● Exercise description:
Please list all lines of the material below in which the string "text" occurs.
[Study material — start]
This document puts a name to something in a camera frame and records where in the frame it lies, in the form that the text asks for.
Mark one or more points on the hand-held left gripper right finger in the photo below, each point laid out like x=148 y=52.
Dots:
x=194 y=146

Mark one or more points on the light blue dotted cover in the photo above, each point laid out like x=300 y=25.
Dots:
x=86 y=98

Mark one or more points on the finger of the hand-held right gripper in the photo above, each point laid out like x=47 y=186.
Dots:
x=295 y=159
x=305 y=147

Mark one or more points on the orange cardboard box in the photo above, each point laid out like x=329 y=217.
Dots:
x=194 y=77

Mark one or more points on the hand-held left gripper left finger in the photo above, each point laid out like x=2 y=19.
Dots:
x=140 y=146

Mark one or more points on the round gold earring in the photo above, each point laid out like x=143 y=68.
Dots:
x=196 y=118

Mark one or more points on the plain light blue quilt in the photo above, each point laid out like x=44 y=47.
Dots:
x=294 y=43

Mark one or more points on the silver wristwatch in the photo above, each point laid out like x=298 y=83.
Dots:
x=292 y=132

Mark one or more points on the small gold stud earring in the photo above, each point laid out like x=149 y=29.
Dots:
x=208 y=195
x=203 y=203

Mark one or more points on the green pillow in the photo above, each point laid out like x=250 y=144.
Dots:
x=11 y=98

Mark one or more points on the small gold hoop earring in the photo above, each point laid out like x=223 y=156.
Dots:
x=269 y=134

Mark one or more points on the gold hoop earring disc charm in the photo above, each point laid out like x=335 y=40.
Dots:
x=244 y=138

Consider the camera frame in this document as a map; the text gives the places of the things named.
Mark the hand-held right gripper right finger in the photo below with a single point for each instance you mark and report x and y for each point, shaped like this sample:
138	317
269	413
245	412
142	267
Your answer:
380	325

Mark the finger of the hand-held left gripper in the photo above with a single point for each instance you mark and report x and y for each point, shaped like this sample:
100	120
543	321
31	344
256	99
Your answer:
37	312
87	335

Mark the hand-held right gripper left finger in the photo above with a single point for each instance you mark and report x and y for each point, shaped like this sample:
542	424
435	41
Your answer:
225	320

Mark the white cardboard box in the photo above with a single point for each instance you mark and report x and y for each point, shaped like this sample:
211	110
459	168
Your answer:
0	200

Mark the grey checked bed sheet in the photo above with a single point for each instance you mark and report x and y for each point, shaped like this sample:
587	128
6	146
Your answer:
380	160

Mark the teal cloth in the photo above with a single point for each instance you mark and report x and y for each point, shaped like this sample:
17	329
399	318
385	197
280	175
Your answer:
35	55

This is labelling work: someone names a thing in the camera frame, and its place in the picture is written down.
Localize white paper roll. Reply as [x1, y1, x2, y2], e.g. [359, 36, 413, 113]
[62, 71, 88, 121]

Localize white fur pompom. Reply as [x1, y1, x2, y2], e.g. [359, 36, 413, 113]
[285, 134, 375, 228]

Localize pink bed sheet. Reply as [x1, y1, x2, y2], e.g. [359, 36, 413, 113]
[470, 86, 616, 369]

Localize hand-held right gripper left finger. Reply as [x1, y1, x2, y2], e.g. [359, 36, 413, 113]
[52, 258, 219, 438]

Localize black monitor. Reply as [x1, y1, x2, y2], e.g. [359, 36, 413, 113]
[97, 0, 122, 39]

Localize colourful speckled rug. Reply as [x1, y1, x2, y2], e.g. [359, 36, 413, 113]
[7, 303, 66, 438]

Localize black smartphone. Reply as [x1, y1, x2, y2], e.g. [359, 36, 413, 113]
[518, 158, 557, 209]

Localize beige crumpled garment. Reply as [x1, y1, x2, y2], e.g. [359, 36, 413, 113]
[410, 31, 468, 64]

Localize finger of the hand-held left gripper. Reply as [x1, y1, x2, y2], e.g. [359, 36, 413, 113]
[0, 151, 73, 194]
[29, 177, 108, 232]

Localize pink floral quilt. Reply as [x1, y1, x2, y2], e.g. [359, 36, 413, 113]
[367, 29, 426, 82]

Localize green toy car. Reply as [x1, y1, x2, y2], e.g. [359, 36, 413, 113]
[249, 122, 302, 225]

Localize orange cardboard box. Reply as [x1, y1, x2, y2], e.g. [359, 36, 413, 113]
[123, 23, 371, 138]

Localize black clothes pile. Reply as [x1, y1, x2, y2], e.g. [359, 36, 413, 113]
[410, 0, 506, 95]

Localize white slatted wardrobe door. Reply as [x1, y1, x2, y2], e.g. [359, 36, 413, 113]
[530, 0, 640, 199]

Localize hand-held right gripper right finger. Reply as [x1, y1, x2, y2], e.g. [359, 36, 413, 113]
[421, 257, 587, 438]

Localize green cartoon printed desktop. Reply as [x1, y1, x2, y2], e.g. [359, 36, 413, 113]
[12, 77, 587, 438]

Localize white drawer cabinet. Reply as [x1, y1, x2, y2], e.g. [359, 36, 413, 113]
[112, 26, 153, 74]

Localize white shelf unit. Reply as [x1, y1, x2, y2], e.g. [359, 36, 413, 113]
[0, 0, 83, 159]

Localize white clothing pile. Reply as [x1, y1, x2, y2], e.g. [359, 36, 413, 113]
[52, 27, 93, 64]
[Study material — finish]
● Exercise response:
This document puts a name to something in a camera frame and records where in the frame it lies, in the form that the text asks for.
Consider the camera frame in this document as a map; the text gives the places of the things named.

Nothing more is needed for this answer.